Start of Exercise materials
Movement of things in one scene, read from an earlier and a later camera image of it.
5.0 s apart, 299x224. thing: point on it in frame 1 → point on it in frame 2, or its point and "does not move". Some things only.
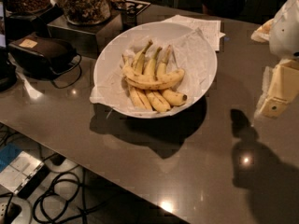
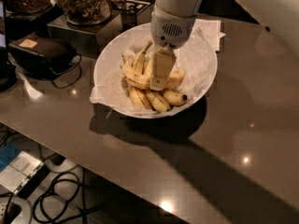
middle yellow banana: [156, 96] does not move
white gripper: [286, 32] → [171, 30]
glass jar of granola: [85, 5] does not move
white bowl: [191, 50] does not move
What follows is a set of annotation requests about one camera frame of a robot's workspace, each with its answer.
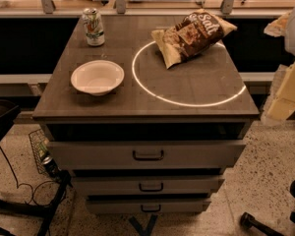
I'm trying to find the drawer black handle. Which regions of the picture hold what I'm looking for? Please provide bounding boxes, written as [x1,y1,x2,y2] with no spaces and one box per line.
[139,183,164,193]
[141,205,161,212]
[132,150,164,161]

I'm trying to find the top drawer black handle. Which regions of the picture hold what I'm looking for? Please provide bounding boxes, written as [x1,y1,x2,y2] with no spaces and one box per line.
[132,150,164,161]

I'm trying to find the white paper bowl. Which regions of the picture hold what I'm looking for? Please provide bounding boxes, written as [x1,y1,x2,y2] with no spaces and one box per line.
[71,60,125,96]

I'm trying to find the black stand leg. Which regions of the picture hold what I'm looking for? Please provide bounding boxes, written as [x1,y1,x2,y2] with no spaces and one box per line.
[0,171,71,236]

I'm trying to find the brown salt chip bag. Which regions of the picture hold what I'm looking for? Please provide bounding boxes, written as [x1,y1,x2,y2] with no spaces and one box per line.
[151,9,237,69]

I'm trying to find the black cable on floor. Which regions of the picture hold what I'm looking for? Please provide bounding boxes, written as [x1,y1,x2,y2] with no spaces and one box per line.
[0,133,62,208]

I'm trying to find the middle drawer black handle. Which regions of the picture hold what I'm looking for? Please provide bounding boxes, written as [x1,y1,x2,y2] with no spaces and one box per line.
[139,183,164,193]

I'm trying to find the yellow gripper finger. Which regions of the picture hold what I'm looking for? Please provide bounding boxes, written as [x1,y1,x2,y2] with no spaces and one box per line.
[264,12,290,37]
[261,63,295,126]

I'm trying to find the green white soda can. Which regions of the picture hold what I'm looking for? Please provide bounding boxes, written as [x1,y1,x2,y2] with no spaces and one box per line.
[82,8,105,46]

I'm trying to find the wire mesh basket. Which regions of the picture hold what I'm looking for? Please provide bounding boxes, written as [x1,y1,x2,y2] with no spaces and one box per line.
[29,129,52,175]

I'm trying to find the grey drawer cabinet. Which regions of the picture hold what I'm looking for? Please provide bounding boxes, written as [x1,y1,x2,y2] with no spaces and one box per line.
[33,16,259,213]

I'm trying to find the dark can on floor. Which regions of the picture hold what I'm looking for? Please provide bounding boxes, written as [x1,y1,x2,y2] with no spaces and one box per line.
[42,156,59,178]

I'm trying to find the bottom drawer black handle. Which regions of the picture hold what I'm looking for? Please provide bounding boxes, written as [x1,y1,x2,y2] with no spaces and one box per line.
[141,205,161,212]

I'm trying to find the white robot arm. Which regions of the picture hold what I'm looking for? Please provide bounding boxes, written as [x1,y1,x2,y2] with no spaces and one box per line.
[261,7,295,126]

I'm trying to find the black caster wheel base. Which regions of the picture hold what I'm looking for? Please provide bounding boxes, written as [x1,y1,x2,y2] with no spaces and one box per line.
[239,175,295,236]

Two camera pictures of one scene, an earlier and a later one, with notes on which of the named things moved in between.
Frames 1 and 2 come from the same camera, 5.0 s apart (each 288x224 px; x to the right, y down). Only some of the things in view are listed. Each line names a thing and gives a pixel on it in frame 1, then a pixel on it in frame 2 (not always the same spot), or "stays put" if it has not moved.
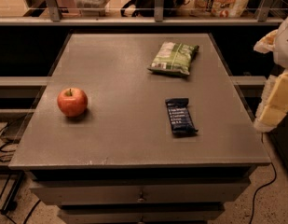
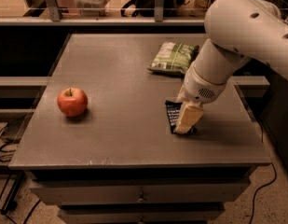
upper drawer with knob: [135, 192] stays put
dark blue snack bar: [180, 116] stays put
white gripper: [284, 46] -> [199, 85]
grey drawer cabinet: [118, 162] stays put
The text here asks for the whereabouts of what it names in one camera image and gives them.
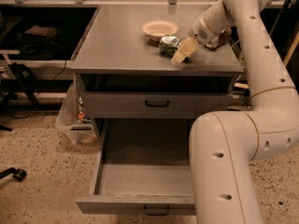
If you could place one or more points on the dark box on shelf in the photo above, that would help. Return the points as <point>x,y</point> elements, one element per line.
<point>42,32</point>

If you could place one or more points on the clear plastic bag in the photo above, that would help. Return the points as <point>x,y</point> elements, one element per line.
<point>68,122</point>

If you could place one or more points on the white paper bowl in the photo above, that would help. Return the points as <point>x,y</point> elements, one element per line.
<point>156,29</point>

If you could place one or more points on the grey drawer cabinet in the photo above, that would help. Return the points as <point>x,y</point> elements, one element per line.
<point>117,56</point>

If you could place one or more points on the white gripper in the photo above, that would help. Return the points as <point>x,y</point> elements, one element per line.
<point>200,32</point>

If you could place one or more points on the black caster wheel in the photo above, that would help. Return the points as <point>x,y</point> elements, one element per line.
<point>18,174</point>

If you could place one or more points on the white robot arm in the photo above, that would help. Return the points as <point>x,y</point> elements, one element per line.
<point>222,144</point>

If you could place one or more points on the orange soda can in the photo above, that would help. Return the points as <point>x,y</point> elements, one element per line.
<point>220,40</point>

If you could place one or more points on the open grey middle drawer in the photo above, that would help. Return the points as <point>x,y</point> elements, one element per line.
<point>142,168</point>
End of Exercise materials
* _What needs to be done_:
Each line in the material with "scene" in it must be reported.

* _Written response_:
Movement of things in one scene, read from an earlier and a later camera image of it.
Two camera pictures of one scene, an earlier and a later one, with notes on which of the named things moved in between.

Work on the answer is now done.